In the last two years, there was an increase in the number of studies on the modeling of the lipid profile after administration of antidepressant drugs, both in animal models (rodents and primates) and in humans. In general, there are differences between the lipidome of patients with MDD treated and untreated with these drugs. They seem to induce a counteracting action to tackle conditions associated with the pathophysiology of MDD, such as chronic inflammation, as these studies observed, among other lipid features, an increase in lipids with anti-inflammatory activity, possibly due to inhibition of the metabolism of sphingolipids and membrane phospholipids, and consequent reduction in inflammation.

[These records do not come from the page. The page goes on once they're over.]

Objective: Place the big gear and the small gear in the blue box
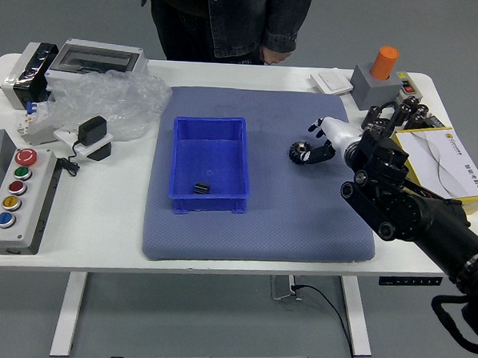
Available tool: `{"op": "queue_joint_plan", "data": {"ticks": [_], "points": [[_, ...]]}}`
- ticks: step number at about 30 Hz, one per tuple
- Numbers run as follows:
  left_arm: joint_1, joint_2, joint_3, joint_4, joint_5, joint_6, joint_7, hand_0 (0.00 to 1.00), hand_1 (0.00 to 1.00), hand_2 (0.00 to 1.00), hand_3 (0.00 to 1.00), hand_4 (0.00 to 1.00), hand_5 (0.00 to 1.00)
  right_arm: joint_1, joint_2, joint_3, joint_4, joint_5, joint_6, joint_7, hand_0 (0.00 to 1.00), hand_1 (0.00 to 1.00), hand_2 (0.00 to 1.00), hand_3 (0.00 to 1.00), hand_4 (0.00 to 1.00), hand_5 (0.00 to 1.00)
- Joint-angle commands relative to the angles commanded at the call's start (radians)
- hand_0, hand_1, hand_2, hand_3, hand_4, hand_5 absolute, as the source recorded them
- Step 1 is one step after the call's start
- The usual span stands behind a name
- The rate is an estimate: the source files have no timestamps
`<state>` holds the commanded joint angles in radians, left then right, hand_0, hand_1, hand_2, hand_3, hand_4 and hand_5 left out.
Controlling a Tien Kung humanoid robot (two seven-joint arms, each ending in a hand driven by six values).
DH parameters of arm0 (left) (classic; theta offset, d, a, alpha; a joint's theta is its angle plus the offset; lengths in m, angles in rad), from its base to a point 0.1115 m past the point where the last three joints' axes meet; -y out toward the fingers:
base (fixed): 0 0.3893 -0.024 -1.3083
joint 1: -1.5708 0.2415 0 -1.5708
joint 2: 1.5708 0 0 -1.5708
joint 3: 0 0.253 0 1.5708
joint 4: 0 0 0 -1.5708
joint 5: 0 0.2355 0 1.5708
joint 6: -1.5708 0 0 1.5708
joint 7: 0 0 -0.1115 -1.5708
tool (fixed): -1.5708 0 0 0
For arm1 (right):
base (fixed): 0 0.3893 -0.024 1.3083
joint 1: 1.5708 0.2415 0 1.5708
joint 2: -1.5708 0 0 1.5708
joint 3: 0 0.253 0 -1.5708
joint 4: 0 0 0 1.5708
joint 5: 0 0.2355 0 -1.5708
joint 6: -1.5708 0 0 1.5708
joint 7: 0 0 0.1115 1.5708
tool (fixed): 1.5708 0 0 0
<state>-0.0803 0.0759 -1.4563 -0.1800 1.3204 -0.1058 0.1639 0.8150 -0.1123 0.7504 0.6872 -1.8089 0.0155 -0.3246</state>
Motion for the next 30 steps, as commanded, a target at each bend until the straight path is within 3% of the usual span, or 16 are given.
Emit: {"op": "queue_joint_plan", "data": {"ticks": [16,30], "points": [[0.002,0.002,-0.001,0.0,0.007,-0.002,0.001,0.73,0.678,0.705,0.698,0.447,0.037,0.014,0.037,0.005,-0.025,-0.005,0.013,-0.018,0.721,0.674,0.782,0.817,0.764,0.279],[0.004,-0.003,0.008,0.0,0.007,-0.001,0.002,0.73,0.678,0.707,0.697,0.447,0.039,0.012,0.075,0.015,-0.081,-0.012,-0.006,-0.004,0.71,0.665,0.774,0.807,0.745,0.238]]}}
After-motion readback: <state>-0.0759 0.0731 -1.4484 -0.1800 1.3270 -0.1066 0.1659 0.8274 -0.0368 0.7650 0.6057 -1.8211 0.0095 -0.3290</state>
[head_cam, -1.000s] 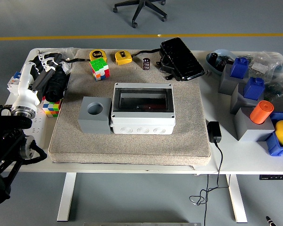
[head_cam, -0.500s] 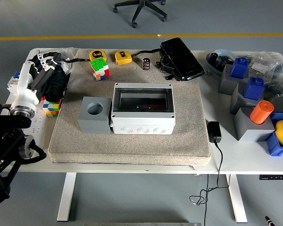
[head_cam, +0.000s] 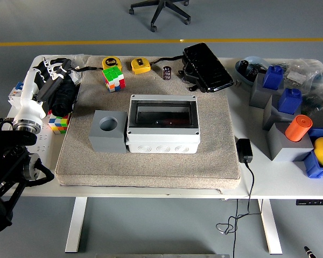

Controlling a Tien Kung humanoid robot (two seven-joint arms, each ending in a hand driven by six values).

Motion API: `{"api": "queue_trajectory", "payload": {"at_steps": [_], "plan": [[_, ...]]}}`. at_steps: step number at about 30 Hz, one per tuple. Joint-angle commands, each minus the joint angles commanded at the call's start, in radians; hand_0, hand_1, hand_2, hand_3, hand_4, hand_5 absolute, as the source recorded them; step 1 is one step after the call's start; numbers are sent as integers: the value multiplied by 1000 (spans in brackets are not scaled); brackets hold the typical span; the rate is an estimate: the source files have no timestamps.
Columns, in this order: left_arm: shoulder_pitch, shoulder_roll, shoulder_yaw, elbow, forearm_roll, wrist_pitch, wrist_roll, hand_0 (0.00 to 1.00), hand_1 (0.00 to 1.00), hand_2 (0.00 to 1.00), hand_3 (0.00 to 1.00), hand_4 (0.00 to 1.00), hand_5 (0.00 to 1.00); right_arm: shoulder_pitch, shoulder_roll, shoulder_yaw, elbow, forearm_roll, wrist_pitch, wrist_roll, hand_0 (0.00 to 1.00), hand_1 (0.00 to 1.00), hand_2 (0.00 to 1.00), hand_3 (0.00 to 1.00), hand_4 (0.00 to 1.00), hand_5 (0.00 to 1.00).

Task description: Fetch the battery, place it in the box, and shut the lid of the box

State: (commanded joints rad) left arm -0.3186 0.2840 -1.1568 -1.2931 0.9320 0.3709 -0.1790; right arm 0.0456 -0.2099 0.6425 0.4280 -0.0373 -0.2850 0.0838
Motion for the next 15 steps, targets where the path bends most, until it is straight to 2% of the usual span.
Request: {"api": "queue_trajectory", "payload": {"at_steps": [15], "plan": [[4, 1, 0, -6, 1, -3, 4, 484, 607, 603, 603, 954, 518, 3, -3, 1, 1, -3, -1, -5, 589, 601, 630, 544, 980, 570]]}}
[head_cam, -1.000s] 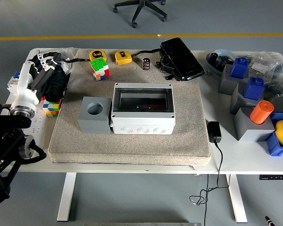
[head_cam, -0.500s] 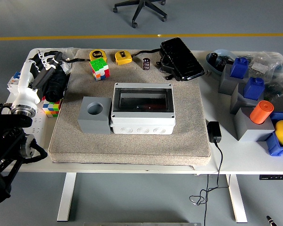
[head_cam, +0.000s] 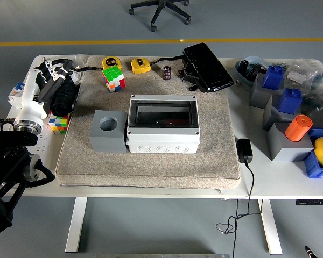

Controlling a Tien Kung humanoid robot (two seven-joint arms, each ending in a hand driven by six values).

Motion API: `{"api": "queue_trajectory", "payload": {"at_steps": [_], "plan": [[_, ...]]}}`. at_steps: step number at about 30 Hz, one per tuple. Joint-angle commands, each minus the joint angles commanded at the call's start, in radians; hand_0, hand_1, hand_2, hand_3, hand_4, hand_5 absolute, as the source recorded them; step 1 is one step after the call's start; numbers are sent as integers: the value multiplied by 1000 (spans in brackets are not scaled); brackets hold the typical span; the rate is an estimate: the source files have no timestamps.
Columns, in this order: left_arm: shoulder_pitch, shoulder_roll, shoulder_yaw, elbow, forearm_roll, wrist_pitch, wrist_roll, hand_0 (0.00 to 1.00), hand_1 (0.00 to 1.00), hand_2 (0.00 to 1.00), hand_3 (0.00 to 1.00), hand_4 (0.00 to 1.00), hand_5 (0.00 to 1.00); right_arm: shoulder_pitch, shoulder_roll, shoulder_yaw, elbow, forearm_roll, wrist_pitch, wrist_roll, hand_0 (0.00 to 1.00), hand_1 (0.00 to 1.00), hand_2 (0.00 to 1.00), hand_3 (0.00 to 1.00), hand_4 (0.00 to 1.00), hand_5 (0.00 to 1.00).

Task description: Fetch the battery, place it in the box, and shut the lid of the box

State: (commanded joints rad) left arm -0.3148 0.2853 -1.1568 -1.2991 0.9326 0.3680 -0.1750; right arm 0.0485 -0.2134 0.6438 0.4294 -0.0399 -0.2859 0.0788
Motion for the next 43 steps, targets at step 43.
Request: {"api": "queue_trajectory", "payload": {"at_steps": [43], "plan": [[3, 8, -5, 10, -4, -14, 8, 485, 609, 603, 604, 957, 514, -11, 4, 2, -2, -6, 14, -23, 590, 603, 635, 550, 983, 574]]}}
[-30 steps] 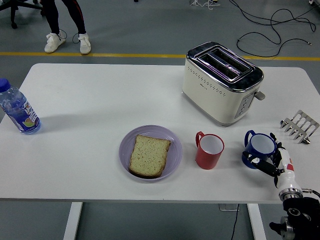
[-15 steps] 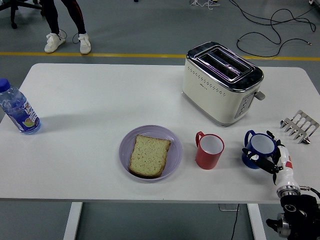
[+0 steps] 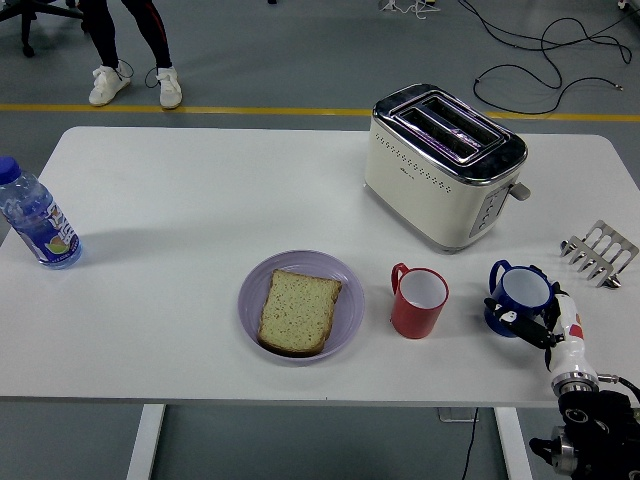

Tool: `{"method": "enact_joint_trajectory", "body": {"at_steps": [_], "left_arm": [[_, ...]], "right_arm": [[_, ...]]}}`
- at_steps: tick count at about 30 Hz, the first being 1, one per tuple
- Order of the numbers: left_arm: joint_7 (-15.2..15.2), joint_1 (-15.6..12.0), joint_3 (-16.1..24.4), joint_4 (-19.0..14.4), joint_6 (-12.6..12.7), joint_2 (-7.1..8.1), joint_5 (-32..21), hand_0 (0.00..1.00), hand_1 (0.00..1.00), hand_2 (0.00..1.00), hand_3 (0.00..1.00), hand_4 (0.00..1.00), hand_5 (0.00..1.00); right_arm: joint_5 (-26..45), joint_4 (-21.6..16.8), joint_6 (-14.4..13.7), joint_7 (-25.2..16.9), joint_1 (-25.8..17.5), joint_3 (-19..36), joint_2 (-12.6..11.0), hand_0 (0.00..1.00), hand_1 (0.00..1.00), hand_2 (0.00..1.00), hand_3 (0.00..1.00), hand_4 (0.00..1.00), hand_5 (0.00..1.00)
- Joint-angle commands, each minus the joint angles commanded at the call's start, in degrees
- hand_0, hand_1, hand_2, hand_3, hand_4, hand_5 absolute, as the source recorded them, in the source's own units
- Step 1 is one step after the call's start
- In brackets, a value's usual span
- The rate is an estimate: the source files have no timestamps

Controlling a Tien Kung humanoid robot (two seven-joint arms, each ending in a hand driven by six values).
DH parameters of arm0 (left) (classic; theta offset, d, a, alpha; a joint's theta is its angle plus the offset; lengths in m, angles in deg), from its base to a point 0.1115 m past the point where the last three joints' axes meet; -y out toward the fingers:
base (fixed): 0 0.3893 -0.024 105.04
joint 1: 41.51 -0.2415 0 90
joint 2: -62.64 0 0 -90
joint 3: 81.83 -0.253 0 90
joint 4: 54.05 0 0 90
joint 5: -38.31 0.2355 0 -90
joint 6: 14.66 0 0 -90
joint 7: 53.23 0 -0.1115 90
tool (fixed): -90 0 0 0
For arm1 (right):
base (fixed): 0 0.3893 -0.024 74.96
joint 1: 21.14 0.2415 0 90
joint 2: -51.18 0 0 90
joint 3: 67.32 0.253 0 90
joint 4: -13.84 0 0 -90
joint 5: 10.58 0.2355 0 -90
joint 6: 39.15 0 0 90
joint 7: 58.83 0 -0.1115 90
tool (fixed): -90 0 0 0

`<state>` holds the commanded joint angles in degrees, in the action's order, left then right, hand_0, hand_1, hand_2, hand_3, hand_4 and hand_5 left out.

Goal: Pick up the cup,pour liquid into bread,place the cup on the desk

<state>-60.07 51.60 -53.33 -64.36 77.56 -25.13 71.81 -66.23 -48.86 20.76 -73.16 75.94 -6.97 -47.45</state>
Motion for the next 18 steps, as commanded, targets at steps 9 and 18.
{"method": "enact_joint_trajectory", "body": {"at_steps": [9,18], "left_arm": [[0.1,0.0,-0.4,0.0,0.0,-0.05,-0.4,0.67,0.707,0.735,0.651,0.418,0.927],[0.1,-0.6,-0.8,0.0,0.0,-0.08,-0.5,0.669,0.708,0.734,0.651,0.418,0.925]], "right_arm": [[2.6,0.5,0.0,-0.9,0.3,-0.7,0.0,0.651,0.603,0.672,0.737,0.858,0.056],[4.9,-0.4,-0.5,-3.3,-0.3,-1.3,-0.5,0.562,0.546,0.613,0.674,0.829,0.052]]}}
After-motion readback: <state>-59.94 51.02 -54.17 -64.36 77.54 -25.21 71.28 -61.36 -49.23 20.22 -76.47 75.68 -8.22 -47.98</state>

However, among all the works, a reliability problem prevails mainly due to some flaws in the experimental design. In most studies there are no comparisons between healthy controls, MDD patients treated and untreated with antidepressant drugs, to assess the extent to which the treatment reverts to an overall healthy condition. Taking into account that most studies have used rodents, further work in other animal models is required to establish reliable lipid profiles for the diagnosis of MDD or monitoring of pharmacological therapy, e.g., in zebrafish. Furthermore, to date there is no research characterizing the profile of gangliosides in MDD, which are an important class of lipids highly abundant in the brain and essential for its development and plasticity. In addition, as depression is a multifactorial disease it is required to understand the difference between the lipid changes observed for each MDD subtype. Despite the contributions of existing studies, more research on this subject is required to better understand the changes in the lipid profile and metabolism that occur in this disease. This will be important to identify disease biomarkers to overcome the difficulty associated with the diagnosis of MDD and, consequently, to develop new monitoring and therapeutic strategies, particularly at the individual level, aiming at personalized medicine.